---- Data supplied
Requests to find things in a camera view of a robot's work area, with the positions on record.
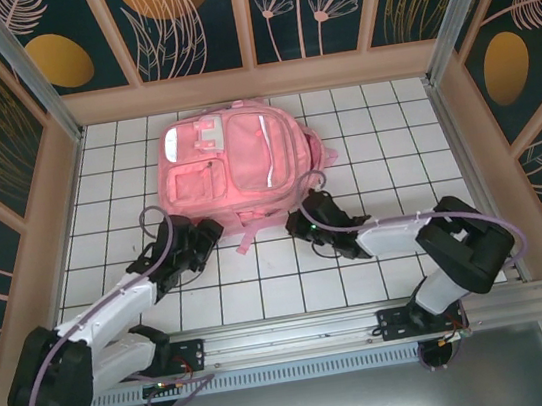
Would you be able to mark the pink school backpack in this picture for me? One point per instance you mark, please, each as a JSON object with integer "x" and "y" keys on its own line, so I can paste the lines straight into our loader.
{"x": 244, "y": 156}

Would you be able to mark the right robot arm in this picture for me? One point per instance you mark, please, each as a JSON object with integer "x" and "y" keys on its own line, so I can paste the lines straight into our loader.
{"x": 469, "y": 246}

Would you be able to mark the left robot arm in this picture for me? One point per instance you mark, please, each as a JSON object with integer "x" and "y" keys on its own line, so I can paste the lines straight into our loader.
{"x": 48, "y": 380}

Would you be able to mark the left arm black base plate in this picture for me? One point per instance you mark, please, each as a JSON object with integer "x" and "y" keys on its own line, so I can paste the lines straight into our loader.
{"x": 191, "y": 353}

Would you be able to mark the aluminium front rail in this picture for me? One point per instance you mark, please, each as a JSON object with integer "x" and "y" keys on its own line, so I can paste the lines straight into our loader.
{"x": 295, "y": 341}

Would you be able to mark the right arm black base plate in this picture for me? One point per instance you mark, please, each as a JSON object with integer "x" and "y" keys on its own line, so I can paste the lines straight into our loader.
{"x": 394, "y": 324}

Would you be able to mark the aluminium side rail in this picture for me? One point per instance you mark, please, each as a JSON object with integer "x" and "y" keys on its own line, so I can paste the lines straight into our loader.
{"x": 443, "y": 108}

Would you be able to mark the left aluminium corner post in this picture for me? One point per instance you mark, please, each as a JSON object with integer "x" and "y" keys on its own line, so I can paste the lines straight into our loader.
{"x": 25, "y": 71}

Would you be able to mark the aluminium corner post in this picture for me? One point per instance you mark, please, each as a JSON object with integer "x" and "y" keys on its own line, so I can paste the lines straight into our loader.
{"x": 465, "y": 4}
{"x": 25, "y": 71}

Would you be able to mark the right aluminium corner post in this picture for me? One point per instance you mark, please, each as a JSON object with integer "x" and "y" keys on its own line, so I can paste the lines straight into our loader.
{"x": 465, "y": 4}

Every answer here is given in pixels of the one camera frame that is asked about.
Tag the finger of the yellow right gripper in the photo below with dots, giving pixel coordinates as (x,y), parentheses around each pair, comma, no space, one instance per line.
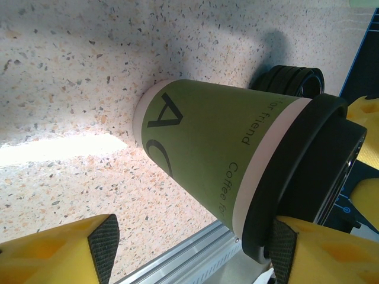
(371,133)
(370,204)

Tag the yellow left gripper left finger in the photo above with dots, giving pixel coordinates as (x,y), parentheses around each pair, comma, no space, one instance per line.
(44,257)

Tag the black lids stack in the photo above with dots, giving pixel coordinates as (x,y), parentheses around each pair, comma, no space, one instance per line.
(308,80)

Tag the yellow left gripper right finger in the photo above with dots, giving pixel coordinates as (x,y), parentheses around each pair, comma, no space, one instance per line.
(325,257)

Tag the aluminium mounting rail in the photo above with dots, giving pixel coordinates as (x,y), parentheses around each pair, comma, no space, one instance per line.
(177,260)

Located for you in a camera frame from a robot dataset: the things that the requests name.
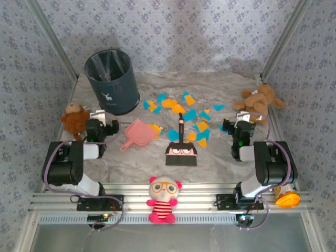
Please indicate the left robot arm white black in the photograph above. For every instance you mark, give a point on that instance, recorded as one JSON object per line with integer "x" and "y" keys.
{"x": 63, "y": 168}

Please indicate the brown lion plush toy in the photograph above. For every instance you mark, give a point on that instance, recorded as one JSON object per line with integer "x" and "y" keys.
{"x": 74, "y": 119}

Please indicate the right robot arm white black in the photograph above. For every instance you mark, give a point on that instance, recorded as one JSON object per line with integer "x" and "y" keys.
{"x": 275, "y": 168}

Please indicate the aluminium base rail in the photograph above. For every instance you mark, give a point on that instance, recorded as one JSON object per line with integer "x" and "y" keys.
{"x": 199, "y": 194}

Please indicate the small circuit board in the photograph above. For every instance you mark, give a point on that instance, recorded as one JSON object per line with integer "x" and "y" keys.
{"x": 97, "y": 217}
{"x": 245, "y": 218}

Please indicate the pink plastic dustpan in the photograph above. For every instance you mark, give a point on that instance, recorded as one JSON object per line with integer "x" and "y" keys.
{"x": 137, "y": 132}

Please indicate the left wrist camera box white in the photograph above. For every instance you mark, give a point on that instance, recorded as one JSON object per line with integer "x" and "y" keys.
{"x": 99, "y": 115}

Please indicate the dark blue trash bin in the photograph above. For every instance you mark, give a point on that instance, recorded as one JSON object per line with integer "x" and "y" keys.
{"x": 115, "y": 89}

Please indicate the black brush with cartoon face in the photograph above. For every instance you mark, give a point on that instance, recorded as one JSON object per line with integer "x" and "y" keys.
{"x": 181, "y": 155}

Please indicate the aluminium corner post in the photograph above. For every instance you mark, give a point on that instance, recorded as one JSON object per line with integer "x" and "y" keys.
{"x": 57, "y": 39}
{"x": 284, "y": 39}

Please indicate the pink panda plush with glasses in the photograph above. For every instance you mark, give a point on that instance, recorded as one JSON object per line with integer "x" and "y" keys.
{"x": 164, "y": 191}

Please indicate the tan teddy bear plush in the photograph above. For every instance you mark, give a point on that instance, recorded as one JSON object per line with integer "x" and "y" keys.
{"x": 258, "y": 101}

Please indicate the clear plastic bin liner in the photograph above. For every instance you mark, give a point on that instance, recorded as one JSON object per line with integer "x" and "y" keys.
{"x": 105, "y": 65}

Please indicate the yellow paper scrap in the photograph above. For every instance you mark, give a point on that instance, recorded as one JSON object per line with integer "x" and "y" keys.
{"x": 152, "y": 106}
{"x": 155, "y": 129}
{"x": 169, "y": 103}
{"x": 191, "y": 136}
{"x": 207, "y": 111}
{"x": 202, "y": 143}
{"x": 189, "y": 99}
{"x": 202, "y": 126}
{"x": 178, "y": 108}

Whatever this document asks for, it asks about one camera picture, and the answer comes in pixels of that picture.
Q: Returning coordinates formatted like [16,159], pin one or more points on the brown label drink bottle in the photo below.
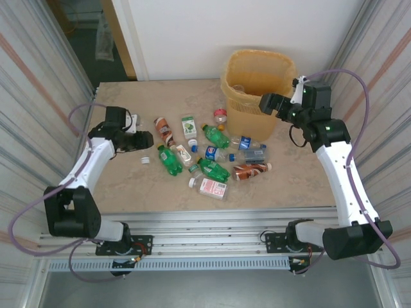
--------
● Problem to work on: Within the entries above, find the string "frame" and return each line that holds it.

● Completed exercise:
Every answer here is given in pixels of the one camera frame that is asked about.
Located for you in a camera frame from a robot dataset: the things that the requests name.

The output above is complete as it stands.